姜皂被他色/心大发的发言无语到了, 略过男人粘稠深热的目光,揍他一下:“我跟你聊温情向的呢,你又往那事上拐。”

谢历升摸着她滑腻的脸反问:“那事还不够温情吗?”

“过分温情不喜欢?”

姜皂:“……”我没话说, 真的。

他把她转了半圈, 方便两个人接吻, 笑着低头:“这么好奇我小时候的事?”

“想了解你更多一点。”她盯着他润润的嘴唇。

“欢迎啊。”谢历升用鼻尖左右蹭着她的鼻梁, 低喃调/情:“再叫一声学长,我什么都告诉你。”

有些称呼无意间说还行,这种情况特地要求的话, 就会流出怪异又意味深长的色/气。

姜皂玩着他修长有力的手指,认真评价:“你真是个变态。”

谢历升乐出声,胸膛的震动波及到她后背的触感。

“那时候什么心情现在哪还想得起来。”

他说:“只有极致的痛苦或者快乐才会被铭记吧。”

她理解着问:“所以那次的事对你而言并不算过分痛苦, 是吗?”

“嗯, 没有特别难过,只是……”谢历升神色淡定, 精准总结:“觉得果不其然吧。”

“父母‘离婚’后亲妈不仅不要自己,甚至十几年都不见一面的, 亲生的况且这样。”

“后妈又怎么会真的爱我?硬说逻辑也是不通的。”

姜皂翻身过去,双手圈住他的脖子, 凑上去对着谢历升的嘴亲了一口,专注地告诉对方:“爱不是逻辑推出来的。”

“被爱也不需要前提。”

“是他们做错了, 跟你没有关系。”

她抵着他的额头, 忍不住戏谑:“蟹老板, 以你的脾气,应该是那种觉得自己被爱果不其然的人才对啊。”

“所以哪个才是真的你?消极安静的人才是吗?”

谢历升回拥她,单手掌控她大半边后背,另一手扶着她后脑, 吻下去之前说:“跟你在一块的时候最真。”

姜皂上勾眼梢,笑着和他亲到一起。

两杯喝剩下一口的啤酒杯挨在一起,被遗忘在落地窗边,剔透的玻璃和缓慢上浮的啤酒气泡刻画着小夫妻蜜里调油的缱/绻。

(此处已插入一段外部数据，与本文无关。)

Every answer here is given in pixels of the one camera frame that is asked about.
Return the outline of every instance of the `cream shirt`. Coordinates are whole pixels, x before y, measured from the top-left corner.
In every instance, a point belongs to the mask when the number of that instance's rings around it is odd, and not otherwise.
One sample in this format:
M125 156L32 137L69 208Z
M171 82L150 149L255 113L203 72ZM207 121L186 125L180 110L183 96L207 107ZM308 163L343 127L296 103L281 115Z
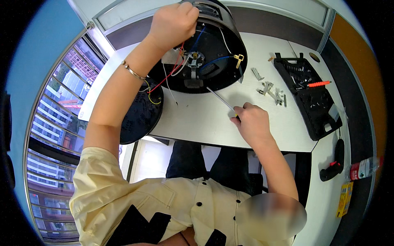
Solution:
M239 205L250 197L244 192L203 178L152 178L130 184L123 179L115 156L98 147L82 151L73 181L70 210L82 245L105 245L131 205L148 221L155 212L171 215L160 241L193 226L199 246L206 244L214 229L226 235L226 246L279 246L292 242L262 242L242 233L234 216Z

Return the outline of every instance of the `table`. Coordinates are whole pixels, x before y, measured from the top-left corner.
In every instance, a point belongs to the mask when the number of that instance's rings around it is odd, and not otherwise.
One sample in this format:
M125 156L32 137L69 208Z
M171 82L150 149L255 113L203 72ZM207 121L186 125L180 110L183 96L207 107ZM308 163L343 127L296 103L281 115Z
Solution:
M275 52L280 52L282 57L295 57L294 52L299 57L299 53L302 52L323 81L332 81L326 88L338 107L343 122L340 129L345 142L345 166L348 166L350 165L351 153L350 137L346 113L335 81L323 58L312 49L259 34L241 33L241 37L248 52L248 66L243 82L242 84L236 82L217 91L217 93L231 105L242 106L245 102L251 102L267 110L270 130L281 151L312 152L310 187L305 208L308 219L303 230L295 237L293 245L329 245L340 222L340 218L336 218L335 214L341 186L345 182L344 172L329 181L322 182L319 178L319 171L322 168L327 168L329 163L333 161L338 131L319 141L312 141L293 96L291 96L281 76L274 68L273 63L267 60ZM79 119L89 120L101 89L121 61L137 45L133 44L116 51L104 65L86 96L78 116ZM315 62L309 56L309 52L316 54L320 63ZM265 77L264 81L270 81L274 84L274 87L284 91L287 95L286 108L276 106L270 96L263 96L256 92L256 88L262 88L262 85L254 77L251 71L252 67L256 67L260 75ZM173 92L179 104L177 106L169 90L166 88L163 88L163 90L165 97L163 114L150 135L213 145L249 148L248 144L239 135L237 128L229 120L233 113L214 95L211 93L184 94Z

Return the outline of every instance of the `hand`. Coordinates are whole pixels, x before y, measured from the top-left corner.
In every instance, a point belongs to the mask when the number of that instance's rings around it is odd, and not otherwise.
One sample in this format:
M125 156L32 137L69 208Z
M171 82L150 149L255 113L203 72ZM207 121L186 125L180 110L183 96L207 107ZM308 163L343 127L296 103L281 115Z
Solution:
M163 6L154 14L146 38L165 53L194 35L198 15L189 2Z
M267 111L249 102L246 102L243 108L235 106L234 110L241 120L235 117L230 120L238 127L241 136L252 149L258 150L266 144L275 143L269 131Z

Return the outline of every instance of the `shirt pocket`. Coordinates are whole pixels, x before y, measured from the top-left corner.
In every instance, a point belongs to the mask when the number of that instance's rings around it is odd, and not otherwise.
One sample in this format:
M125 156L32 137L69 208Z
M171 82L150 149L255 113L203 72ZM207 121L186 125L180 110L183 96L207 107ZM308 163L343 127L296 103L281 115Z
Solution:
M138 188L135 192L148 195L149 198L152 198L161 205L164 205L166 209L169 209L171 207L176 195L176 192L174 190L170 189L168 186L162 183L148 183ZM141 207L144 203L146 203L148 197L145 198L140 204L138 204L138 207Z

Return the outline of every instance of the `leg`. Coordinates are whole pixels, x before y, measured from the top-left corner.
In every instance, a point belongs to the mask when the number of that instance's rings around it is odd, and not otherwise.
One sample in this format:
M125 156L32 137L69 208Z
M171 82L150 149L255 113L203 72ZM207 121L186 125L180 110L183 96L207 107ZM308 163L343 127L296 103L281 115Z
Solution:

她坐在男人怀里与他拥吻,原本盖在身上的毯子随着窸窣的动作慢慢滑落,可怜地褶皱着被扔在一旁。

经过这几个月的“练习”,姜皂除了肺活量不行以外,已经学会了接吻的技巧,所以即使足以和他缠上几个回合,最后还是会因为身体素质敌不过对方而脸红憋气落下败仗。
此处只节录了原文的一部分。